Data frame with regression observations
A list containing the following items:
A matrix containing the covariates for theta of the model,
A matrix containing the covariates of the model for zeta
The name passed in the call to the bayesbr function for the variable response,
The name passed in the call to the bayesbr function for the covariates for theta,
The name passed in the call to the bayesbr function for covariates for zeta.
The form of the formula used for the Bayesbr package follows the pattern proposed in Formula. The expression y ~ represents that y is the response variable of the beta regression, everything to the right of the ~ operator represents covariates or intercepts for the parameter \(\theta\) or \(\zeta\) of the variable response .
The + operator adds one more explanatory covariate for the parameter,the operator : indicates interaction between variables adjacent to the operator,
operator * adds the variables adjacent to the operator as covariable and the interaction between them
the operator | represents that the next covariates are explanatory
for \(\zeta\) and those that were before the operator are explanatory
for \(\theta\). So, in the formula y ~ x1 + x2 | x3 + x4 x1 and x2
are the covariates for the parameter \(\theta\) and x3 and x4 are the
covariates of \(\zeta\). \(\theta\) and \(\zeta\) are parameters
of the variable y answer. The numbers 1 and 0 represent, respectively,
the presence or not of the intercept in the construction of the model.
By default, the intercept is included, so the number 1 is
necessary only when the user wants to include only the intercept for
the estimation of the parameter in question.
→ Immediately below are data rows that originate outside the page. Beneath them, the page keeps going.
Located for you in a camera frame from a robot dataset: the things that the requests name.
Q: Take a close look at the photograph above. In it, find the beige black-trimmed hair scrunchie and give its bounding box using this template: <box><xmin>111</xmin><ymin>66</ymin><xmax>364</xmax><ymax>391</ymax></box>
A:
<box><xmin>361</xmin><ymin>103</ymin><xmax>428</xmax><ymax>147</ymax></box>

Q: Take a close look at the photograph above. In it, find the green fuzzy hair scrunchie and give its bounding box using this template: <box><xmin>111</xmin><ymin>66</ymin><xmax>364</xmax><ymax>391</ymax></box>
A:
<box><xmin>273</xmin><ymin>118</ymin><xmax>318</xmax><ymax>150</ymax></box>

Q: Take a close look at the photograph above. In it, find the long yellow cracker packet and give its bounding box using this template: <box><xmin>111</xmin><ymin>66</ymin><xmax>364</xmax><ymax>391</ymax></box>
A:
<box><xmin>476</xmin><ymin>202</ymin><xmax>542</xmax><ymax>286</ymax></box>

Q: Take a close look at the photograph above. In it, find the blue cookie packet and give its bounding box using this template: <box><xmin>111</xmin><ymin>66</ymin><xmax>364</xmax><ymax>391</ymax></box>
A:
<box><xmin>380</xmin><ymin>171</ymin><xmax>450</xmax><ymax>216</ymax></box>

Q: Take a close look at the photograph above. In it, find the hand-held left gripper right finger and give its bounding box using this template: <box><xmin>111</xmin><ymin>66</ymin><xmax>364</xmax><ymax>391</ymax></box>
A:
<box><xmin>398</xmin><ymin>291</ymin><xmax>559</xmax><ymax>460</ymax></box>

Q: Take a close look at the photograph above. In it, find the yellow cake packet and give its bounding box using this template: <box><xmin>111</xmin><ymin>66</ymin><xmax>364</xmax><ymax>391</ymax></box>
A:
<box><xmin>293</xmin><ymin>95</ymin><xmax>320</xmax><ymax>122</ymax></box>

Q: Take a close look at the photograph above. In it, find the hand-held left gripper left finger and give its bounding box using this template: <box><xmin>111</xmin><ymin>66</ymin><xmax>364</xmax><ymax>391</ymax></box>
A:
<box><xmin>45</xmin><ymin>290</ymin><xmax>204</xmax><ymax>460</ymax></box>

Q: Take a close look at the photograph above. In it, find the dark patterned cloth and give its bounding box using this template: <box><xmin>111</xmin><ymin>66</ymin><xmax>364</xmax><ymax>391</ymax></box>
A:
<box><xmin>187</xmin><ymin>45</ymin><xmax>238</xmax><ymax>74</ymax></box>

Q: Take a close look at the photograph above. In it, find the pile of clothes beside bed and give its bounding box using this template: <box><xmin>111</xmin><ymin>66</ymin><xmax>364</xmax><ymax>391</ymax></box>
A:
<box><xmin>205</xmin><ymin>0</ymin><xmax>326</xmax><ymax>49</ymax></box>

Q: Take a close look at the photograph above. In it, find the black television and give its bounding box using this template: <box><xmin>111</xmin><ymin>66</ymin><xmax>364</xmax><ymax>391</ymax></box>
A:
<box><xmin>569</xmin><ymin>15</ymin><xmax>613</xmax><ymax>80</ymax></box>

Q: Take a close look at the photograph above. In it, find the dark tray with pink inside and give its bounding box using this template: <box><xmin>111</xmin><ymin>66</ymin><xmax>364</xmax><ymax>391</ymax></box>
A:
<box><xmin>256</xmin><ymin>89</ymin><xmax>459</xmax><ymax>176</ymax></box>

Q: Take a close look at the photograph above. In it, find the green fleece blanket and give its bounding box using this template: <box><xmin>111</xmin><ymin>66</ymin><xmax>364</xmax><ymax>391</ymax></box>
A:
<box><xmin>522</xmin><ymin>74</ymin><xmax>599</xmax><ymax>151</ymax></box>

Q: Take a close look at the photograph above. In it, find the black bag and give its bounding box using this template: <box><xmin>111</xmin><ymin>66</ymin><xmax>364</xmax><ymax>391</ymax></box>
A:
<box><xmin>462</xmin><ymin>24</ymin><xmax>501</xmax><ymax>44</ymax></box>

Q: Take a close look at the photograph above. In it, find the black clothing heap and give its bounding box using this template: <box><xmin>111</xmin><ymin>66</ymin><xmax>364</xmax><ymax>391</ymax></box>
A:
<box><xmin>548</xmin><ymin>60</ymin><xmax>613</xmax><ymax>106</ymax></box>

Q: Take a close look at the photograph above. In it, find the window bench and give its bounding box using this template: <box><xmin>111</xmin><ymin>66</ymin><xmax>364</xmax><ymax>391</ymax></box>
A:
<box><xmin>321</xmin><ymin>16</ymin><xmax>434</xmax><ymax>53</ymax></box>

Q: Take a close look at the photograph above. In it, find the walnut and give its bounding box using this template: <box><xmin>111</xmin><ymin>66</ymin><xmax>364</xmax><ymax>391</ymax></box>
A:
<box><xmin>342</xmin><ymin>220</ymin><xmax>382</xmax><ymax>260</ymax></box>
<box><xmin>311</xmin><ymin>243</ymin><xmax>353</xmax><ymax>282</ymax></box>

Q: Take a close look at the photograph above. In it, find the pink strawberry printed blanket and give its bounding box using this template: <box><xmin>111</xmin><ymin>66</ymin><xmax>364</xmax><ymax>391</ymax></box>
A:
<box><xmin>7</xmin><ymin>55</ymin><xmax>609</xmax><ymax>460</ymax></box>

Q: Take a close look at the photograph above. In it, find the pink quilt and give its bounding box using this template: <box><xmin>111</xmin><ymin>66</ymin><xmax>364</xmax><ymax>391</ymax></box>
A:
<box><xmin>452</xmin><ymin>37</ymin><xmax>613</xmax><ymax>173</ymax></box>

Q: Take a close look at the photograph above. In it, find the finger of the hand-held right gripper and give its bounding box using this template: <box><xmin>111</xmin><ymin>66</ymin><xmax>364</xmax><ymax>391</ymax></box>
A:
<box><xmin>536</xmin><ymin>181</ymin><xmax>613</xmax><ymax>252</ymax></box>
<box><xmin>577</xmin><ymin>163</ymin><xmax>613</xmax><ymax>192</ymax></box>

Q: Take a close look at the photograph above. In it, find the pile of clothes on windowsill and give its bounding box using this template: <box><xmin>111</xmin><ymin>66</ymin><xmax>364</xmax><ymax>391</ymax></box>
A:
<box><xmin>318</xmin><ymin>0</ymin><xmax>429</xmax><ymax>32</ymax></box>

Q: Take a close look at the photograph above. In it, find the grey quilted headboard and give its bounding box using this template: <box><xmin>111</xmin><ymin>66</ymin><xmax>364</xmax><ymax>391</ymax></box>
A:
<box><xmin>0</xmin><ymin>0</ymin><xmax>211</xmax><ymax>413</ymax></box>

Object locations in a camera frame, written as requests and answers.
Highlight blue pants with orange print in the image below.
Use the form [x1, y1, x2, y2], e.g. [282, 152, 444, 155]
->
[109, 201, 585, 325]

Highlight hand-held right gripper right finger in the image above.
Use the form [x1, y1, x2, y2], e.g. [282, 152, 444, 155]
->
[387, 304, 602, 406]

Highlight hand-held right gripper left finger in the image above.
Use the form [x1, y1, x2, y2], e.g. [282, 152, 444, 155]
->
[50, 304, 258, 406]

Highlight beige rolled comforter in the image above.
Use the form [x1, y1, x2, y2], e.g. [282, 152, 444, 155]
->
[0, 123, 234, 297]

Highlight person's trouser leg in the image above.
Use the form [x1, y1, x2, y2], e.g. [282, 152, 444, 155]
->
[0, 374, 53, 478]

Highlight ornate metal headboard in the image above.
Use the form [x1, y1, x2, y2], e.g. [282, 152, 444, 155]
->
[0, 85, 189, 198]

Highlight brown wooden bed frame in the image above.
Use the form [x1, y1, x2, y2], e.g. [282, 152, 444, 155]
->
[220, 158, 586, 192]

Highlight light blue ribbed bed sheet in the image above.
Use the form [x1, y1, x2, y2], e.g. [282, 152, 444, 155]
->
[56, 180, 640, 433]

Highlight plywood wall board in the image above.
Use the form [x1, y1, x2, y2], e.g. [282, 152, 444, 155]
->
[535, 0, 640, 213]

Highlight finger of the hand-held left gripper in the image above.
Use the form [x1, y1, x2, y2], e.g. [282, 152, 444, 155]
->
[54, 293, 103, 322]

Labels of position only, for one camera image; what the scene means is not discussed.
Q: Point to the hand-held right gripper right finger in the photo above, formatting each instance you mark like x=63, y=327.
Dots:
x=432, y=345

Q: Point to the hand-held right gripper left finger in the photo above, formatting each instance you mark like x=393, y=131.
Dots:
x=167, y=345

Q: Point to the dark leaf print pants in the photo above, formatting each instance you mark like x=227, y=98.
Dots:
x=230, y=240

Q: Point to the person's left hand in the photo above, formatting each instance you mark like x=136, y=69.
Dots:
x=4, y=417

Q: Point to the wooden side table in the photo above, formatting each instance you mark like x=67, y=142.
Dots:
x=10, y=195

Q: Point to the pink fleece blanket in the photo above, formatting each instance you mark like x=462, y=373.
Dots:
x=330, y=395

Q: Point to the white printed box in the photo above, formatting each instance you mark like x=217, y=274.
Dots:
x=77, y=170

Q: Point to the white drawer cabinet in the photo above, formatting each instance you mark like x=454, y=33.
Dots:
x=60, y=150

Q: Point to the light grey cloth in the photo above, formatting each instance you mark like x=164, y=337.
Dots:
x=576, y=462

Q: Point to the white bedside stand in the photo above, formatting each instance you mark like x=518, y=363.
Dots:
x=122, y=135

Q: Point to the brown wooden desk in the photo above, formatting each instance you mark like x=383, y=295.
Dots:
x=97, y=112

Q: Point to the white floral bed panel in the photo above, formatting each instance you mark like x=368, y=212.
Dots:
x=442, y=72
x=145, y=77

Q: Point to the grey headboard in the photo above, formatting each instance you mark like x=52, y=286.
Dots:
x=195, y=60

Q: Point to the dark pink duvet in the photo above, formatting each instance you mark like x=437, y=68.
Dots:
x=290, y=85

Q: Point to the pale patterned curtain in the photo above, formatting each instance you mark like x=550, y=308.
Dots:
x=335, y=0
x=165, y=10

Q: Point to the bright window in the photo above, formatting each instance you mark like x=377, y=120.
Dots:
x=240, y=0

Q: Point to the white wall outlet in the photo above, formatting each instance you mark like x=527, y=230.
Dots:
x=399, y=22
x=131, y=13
Here are some examples:
y ~ 0 | x1: No estimate for \(\theta\)
y ~ 1 | 0 + x2: The estimation for \(\theta\) will be made only with the intercept, and the estimation for \(\zeta\) will not use the intercept only the covariable x2
y~ x3*x4 | x5:x6: The estimation for \(\theta\) will be with the covariables x3 and x4 and the interaction between them, and the estimation for \(\zeta\) will be the interaction between variables x5 and x6.
The variables passed to the formula can be environment variables or columns of a dataframe, in which case the dataframe must be informed.